Very poor performance for batch insert with SQL Se

2019-04-06 18:19发布

问题:

I'm inserting a lot of data into SQL Server CE 4.0 using Entity Framework 4.2 (code-first), and the performance is abysmal when compared to direct SQL insertion.

The model is very simple:

public class DocMember
{
    public DocMember() { this.Items = new List<DocItem>(); }

    public int Id { get; set; }

    public string Name { get; set; }
    public string MemberType { get; set; }
    public string AssemblyName { get; set; }

    public virtual IList<DocItem> Items { get; set; }
}

public class DocItem
{
    public int Id { get; set; }
    public DocMember Member { get; set; }
    public string PartType { get; set; }
    public string PartName { get; set; }
    public string Text { get; set; }
}

I have 2623 DocMembers and a total of of 7747 DocItems to insert, and I'm getting the following execution times:

With SQL: 00:00:02.8
With EF:  00:03:02.2

I can understand there's a bit of overhead with EF, but it is 65 times slower than SQL!

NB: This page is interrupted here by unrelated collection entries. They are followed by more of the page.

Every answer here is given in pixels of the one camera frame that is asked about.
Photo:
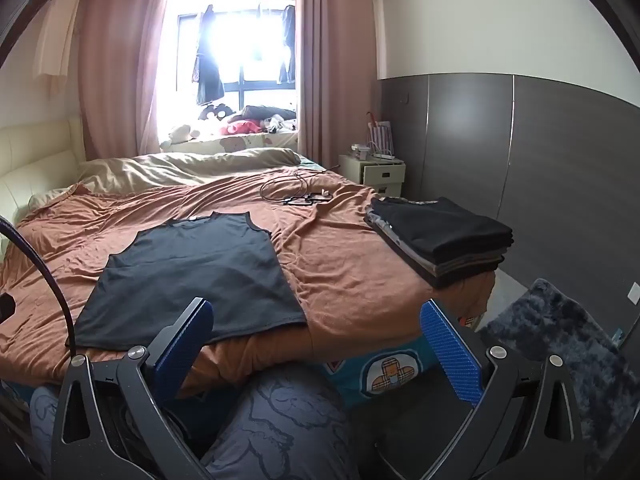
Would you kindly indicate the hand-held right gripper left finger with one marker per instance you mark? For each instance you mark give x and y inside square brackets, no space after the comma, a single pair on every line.
[186,341]

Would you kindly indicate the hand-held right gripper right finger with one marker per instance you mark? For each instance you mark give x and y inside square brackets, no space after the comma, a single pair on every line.
[450,355]

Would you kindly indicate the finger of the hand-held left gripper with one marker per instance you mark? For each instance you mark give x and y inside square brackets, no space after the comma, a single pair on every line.
[5,306]

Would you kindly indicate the black tank top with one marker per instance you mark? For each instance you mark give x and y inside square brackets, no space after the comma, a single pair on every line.
[200,270]

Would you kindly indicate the stack of folded dark clothes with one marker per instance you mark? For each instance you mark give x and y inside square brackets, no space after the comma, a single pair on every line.
[450,235]

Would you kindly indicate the teal cartoon print bed sheet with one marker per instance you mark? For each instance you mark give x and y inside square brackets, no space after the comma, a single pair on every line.
[395,372]

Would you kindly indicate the grey fluffy rug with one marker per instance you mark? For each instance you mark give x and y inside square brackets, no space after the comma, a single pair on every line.
[550,335]

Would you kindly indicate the person's patterned pants leg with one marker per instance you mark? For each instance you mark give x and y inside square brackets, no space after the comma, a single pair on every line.
[280,410]

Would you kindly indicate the orange-brown bed blanket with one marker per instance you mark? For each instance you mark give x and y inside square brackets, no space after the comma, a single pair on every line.
[340,260]

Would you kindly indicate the cream padded headboard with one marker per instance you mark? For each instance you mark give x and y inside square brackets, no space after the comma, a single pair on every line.
[35,160]

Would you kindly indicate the beige duvet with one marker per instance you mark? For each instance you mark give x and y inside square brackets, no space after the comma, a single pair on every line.
[175,167]

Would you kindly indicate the cream nightstand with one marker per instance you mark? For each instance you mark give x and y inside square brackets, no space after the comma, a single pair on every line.
[385,175]

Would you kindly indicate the white power strip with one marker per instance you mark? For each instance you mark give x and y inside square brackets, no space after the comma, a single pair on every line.
[387,157]

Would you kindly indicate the red plush toy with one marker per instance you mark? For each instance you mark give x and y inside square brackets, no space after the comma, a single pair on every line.
[240,127]

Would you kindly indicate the striped gift bag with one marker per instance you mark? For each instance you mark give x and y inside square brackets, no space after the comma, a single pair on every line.
[380,137]

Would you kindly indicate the black and white plush toy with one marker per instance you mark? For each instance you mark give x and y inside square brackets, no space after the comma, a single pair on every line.
[215,110]

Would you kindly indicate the dark cloth on sill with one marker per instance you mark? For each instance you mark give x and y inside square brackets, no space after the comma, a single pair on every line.
[270,111]

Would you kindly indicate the hanging dark garment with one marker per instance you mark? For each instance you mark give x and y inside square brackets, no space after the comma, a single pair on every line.
[287,35]
[207,80]

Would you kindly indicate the pink curtain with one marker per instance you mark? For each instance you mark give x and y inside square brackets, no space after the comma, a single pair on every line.
[120,60]
[335,60]

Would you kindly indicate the white wall socket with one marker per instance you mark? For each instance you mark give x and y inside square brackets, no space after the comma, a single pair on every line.
[633,294]

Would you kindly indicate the black window frame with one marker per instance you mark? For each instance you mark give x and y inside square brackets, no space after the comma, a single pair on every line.
[250,91]

Perhaps there's a problem in my code, but it is quite straightforward and I can't see what could be wrong:

    private TimeSpan ImportMembersEF(IList<DocMember> members)
    {
        using (var db = new DocEntities())
        {
            db.Database.CreateIfNotExists();

            var sw = Stopwatch.StartNew();
            foreach (var m in members)
            {
                db.Members.Add(m);
            }

            db.SaveChanges();
            sw.Stop();
            return sw.Elapsed;
        }
    }

I also tried to call SaveChanges for each inserted item, or every 100 or 200 items, to no avail (it actually makes it worse).

Is there a way to improve the performance, or do I have to use SQL for batch inserts?


EDIT: for completeness, here's the code for the SQL insertion: http://pastebin.com/aeaC1KcB

回答1:

You can use my SqlCeBulkCopy library for loading bulk data, it mimics the SqlBulkCopy api: http://sqlcebulkcopy.codeplex.com



回答2:

It's slow because it's not batching the insert.

When you insert using identity on the db, it has to select the result ID out after each item to assign to the model. This makes it really slow.

Your adhoc SQL isn't selecting the ID out so when batched you can submit all the statements at once.

Altho written with NHibernate:

http://www.philliphaydon.com/2011/09/the-benefits-of-letting-the-orm-generate-the-identity-part-1/

I wrote about using ORM generated IDs vs SQL Generated IDs.